→ **Work required**
Give the data again exactly as it appears, excluding any pictures.
____ Recorded data
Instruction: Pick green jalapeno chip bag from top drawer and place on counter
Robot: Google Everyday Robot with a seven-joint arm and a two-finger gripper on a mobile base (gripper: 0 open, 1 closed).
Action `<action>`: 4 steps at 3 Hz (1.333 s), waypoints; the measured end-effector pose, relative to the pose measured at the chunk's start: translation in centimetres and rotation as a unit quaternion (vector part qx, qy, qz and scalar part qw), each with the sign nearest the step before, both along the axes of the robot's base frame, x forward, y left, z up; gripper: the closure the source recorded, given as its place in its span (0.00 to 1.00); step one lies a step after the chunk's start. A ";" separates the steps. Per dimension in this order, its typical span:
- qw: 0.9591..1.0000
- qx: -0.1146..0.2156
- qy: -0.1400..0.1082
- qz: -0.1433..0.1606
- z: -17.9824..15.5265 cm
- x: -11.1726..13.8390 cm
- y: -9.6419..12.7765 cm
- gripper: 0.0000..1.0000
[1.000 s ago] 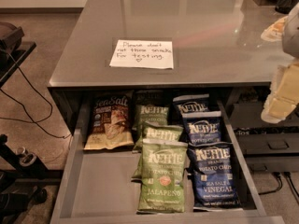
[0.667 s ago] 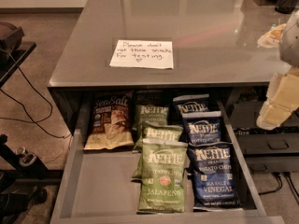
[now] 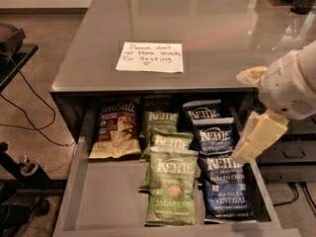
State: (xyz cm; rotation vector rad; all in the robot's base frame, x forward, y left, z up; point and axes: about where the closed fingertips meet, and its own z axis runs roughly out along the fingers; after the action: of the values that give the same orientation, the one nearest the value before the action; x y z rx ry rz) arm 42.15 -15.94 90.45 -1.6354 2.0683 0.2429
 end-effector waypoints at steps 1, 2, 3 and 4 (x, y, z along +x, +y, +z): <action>0.997 0.075 0.024 0.025 -4.2 -0.6 4.2 0.00; 0.987 0.138 0.069 0.048 -8.5 -1.8 8.4 0.00; 0.987 0.138 0.069 0.048 -8.5 -1.8 8.4 0.00; 0.990 0.118 0.032 0.076 -11.3 -1.5 8.9 0.00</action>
Offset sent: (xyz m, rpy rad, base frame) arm -0.0280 0.1279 -0.1404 0.4380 0.2570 0.1478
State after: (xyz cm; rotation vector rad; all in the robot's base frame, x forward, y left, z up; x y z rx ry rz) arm 40.66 -7.03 79.20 -1.6576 1.8789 0.5775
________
→ **Task response**
Instruction: Pick green jalapeno chip bag from top drawer and place on counter
Robot: Google Everyday Robot with a seven-joint arm and a two-finger gripper on a mobile base (gripper: 0 open, 1 closed).
Action `<action>`: 4 steps at 3 Hz (1.333 s), waypoints; the measured end-effector pose, relative to the pose measured at the chunk's start: translation in centimetres and rotation as a unit quaternion (vector part qx, qy, qz and scalar part qw), each with the sign nearest the step before, both along the axes of the robot's base frame, x forward, y left, z up; gripper: the closure the source recorded, given as its place in its span (0.00 to 1.00); step one lies a step after the chunk's start. A ";" separates the steps. Per dimension in this order, its typical span:
- qw: 0.9591..1.0000
- qx: -0.1146..0.2156
- qy: -0.1400..0.1082
- qz: -0.1433..0.1606
- z: -17.9824..15.5265 cm
- x: -11.1726..13.8390 cm
- y: -9.6419..12.7765 cm
- gripper: 0.0000..1.0000
[1.000 s ago] 
[0.667 s ago] 
[now] 
State: (xyz cm; rotation vector rad; all in the robot's base frame, x forward, y left, z up; point and axes: about where the closed fingertips meet, and its own z axis runs roughly out along the fingers; after the action: of the values that give the same orientation, the one nearest the value before the action; x y z rx ry rz) arm 42.15 -15.94 90.45 -1.6354 2.0683 0.2429
 end-effector waypoints at steps 1, 2, 3 and 4 (x, y, z along +x, +y, +z): <action>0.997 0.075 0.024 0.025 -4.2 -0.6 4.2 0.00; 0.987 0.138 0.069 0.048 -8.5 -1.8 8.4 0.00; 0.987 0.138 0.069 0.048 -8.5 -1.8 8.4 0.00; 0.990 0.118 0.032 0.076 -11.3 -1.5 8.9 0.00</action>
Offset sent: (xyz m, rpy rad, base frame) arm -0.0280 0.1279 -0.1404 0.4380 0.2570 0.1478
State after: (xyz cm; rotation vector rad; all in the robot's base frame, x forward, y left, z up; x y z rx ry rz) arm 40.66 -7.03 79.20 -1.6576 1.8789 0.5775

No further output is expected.